**Task statement**
Reproduce exactly the lines from the one containing "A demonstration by" through the last line of the data, both ends included.

**Input data**
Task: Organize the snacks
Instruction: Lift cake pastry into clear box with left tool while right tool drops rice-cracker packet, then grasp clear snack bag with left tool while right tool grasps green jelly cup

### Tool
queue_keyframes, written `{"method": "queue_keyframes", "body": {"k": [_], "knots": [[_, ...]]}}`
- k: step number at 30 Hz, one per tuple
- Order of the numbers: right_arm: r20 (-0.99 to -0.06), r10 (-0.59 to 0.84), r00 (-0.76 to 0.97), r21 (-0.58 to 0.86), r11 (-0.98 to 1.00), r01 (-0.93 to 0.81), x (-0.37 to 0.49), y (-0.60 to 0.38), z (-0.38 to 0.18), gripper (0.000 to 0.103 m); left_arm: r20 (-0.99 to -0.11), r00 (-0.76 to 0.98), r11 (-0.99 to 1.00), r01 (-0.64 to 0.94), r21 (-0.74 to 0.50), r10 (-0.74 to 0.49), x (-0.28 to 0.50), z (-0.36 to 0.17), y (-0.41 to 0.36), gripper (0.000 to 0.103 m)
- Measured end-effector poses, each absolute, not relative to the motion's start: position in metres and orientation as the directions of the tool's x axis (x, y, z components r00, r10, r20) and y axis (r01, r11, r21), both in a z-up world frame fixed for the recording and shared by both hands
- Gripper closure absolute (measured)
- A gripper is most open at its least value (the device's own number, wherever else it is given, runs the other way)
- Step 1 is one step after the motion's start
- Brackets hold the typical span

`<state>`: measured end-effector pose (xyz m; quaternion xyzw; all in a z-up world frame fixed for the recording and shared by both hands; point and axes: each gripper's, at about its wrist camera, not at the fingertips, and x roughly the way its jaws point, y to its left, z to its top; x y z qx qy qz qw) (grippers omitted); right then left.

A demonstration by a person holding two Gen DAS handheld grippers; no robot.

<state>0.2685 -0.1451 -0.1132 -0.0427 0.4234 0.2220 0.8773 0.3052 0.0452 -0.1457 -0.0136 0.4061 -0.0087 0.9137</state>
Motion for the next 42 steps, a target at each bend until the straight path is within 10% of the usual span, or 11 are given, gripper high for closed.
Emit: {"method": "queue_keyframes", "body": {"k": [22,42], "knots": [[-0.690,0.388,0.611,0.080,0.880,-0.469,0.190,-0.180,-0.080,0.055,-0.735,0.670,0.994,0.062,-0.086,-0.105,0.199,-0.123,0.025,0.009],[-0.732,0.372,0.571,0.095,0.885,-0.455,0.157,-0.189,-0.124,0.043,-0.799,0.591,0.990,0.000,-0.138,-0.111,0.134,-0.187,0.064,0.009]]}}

**Output for this task**
A demonstration by a person holding two Gen DAS handheld grippers; no robot.

<state>0.2685 -0.1451 -0.1132 -0.0427 0.4234 0.2220 0.8773 0.3052 0.0452 -0.1457 -0.0136 0.4061 -0.0087 0.9137</state>
Motion for the next 42 steps, a target at each bend until the straight path is within 10% of the usual span, or 11 are given, gripper high for closed.
Emit: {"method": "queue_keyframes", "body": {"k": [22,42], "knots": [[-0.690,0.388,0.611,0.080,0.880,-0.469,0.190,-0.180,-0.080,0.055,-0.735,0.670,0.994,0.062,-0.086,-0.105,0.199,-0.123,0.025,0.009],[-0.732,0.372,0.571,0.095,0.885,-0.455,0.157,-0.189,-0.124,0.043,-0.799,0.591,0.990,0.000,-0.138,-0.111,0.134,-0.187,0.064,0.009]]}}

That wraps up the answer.